Os jogos/brincadeiras, com seus meios universais de compreensão, fazem com que
as crianças aprendam o que ninguém pode ensiná-las, além de lhes ensinar sobre
seus mundos, e como lidarem com esse ambiente de objetos, tempo, espaço,
estrutura e pessoas. O jogo/brincadeira constitui-se no trabalho da criança e a
ensina como agir dentro do seu ambiente - o que pode fazer, como se relacionar
com as coisas e situações e como adaptar-se às demandas que a sociedade lhe
impõe. Ao brincar, as crianças praticam continuamente os processos complicados
e estressantes do cotidiano, bem como adquirirem maiores habilidades para se
comunicar e alcançar relações satisfatórias com outras pessoas(2).

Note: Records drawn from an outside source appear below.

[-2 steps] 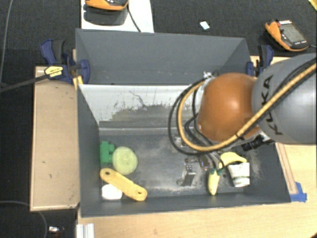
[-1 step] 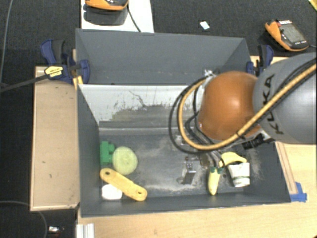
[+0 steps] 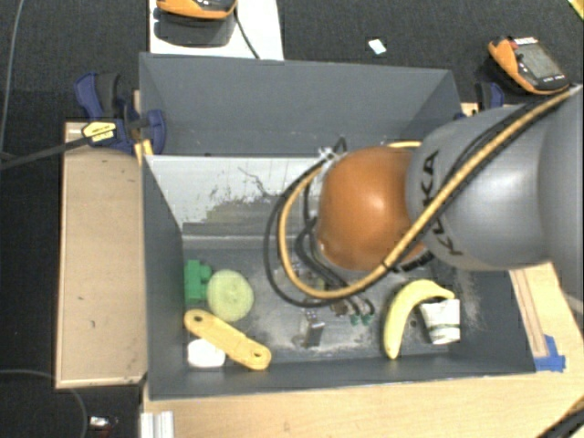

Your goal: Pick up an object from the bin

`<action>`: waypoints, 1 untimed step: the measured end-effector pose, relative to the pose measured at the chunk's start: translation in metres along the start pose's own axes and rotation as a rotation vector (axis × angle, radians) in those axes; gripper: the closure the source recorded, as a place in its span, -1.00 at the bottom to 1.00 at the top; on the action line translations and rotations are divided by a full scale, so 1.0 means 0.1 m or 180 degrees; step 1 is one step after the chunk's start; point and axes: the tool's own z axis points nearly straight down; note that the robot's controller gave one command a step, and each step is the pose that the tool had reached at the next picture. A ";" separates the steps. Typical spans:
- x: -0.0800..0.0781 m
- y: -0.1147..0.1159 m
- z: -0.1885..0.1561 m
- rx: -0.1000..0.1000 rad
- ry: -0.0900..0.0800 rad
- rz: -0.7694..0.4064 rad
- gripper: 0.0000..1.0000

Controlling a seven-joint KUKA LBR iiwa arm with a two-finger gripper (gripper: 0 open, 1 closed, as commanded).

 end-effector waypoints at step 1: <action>-0.17 0.33 0.20 -0.0003 -0.0013 0.0373 -1.00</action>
Offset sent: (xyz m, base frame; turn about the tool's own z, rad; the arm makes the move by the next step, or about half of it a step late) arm -0.0020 0.1171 -0.0003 -0.1567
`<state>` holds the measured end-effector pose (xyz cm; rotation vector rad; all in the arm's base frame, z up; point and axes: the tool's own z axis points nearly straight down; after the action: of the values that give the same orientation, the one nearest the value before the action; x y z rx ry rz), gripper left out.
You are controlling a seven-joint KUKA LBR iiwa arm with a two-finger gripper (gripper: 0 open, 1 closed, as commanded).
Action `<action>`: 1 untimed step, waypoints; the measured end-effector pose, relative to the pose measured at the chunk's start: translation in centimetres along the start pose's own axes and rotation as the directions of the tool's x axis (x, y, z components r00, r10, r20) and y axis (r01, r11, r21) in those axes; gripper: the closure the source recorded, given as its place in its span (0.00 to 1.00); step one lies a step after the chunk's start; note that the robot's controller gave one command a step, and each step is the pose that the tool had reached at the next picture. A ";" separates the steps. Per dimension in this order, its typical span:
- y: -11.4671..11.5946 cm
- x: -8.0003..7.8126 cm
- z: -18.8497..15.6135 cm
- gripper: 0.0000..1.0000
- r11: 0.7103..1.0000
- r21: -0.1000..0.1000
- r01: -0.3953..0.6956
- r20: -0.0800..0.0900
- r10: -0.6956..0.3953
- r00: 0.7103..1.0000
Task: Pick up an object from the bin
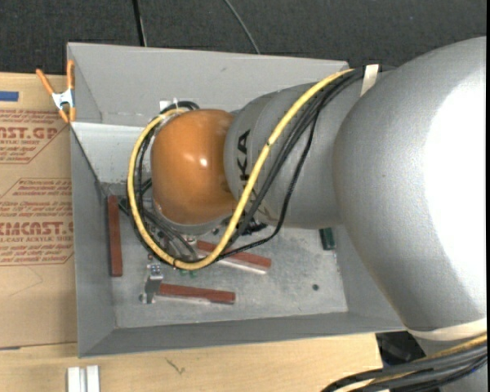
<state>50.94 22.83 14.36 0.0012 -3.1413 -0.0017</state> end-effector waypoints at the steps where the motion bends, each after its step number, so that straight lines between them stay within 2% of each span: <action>1: -5.4 1.8 5.3 0.00 1.000 -0.003 -0.020 0.005 0.020 1.000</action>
Offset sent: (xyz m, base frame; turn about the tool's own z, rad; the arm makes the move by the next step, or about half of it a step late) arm 0.0012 -0.0661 -0.0736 -0.0987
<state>49.14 17.41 9.01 -0.0308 -3.1459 -0.0057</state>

Dentre os recursos disponíveis para a intervenção de enfermagem na assistência
à criança, em nível emocional, o brinquedo é um instrumento valioso, pois cria
a situação de brincar(3). Brincando, a criança pode enfrentar melhor as
diversas situações no hospital, muitas vezes, estressantes e ameaçadoras, como
tratamento, internações, rotinas, tempo de espera para atendimento, dentre
outras(4). O brincar/brinquedo ainda lhe possibilita explorar estas situações
com certo distanciamento(5), bem como trabalhar difíceis emoções ali
vivenciadas(6)
Em alguns casos, estes sentimentos são agravados ainda mais em decorrência das
próprias condições de saúde da criança, da insegurança dos familiares, dos
fatores culturais e de outras possíveis intercorrências. Devemos considerar
também, que os pais ou outros membros da família que acompanham as crianças
sentem-se ameaçados e desprotegidos no ambiente hospitalar. Nesse sentido, a
recreação possibilita que os pais/acompanhantes tenham a oportunidade de ver a
criança apreciar uma brincadeira e esquecer da sua doença, permitindo assim,
que reserve seu emocional para lidar melhor com as situações adversas(7).

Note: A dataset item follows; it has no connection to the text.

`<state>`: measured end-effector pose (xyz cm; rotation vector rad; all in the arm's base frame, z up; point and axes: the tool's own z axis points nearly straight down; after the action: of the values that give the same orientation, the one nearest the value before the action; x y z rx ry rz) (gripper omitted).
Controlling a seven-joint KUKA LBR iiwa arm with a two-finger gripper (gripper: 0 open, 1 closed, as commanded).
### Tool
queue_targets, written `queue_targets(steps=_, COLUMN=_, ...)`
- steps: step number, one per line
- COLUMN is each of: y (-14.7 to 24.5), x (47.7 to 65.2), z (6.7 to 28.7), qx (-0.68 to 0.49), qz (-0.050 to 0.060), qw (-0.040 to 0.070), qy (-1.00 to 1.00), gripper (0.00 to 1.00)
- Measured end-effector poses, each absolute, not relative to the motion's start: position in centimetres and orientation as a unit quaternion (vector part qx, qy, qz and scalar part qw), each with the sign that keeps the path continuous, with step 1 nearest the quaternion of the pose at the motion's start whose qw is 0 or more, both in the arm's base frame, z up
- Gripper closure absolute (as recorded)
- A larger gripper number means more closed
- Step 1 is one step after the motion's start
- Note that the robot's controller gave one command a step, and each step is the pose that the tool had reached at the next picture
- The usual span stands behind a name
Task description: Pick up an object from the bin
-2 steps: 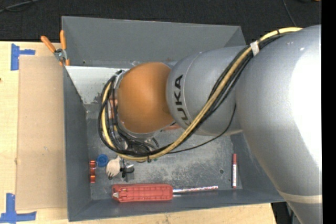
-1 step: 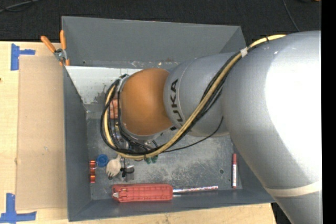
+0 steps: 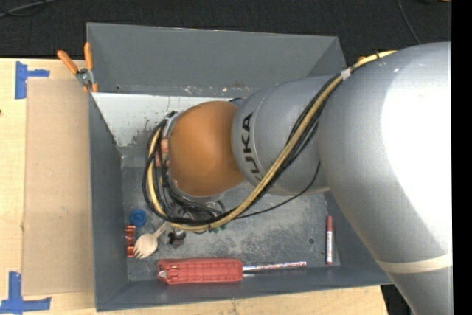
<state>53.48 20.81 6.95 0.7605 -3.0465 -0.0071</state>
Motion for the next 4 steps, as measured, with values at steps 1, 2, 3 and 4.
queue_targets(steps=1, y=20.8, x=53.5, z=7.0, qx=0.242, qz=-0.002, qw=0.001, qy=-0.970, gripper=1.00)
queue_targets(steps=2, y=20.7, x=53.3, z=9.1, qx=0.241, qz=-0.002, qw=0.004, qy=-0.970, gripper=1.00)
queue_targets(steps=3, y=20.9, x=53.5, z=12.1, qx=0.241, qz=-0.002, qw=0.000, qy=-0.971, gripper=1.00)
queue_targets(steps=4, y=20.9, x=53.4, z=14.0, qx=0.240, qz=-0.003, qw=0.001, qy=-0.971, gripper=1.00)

Dentre as modalidades de brinquedos, estão os normativos, com finalidades de
divertir, brincar e causar satisfação nas crianças e os terapêuticos, que tanto
na sala de espera de um ambulatório infantil quanto nas enfermarias, cumprem
sua função, ou seja, buscam transformar esses ambientes em locais mais
descontraídos, proporcionando, assim, condições psicológicas mais favoráveis às
crianças e adolescentes(8). A utilização do brincar/brinquedo com as crianças
proporciona, de forma indireta, aos pais e familiares o benefício de se
sentirem acolhidos e "cuidados" em um ambiente que, por si só, ameaça o papel
protetor dos mesmos. Na mesma direção, Elliott(9) complementa que os programas
que visam trazer o humor e a brincadeira para dentro do hospital podem
beneficiar não só os pacientes, como também aos familiares e equipe de
funcionários, favorecendo-os através de um ambiente mais descontraído.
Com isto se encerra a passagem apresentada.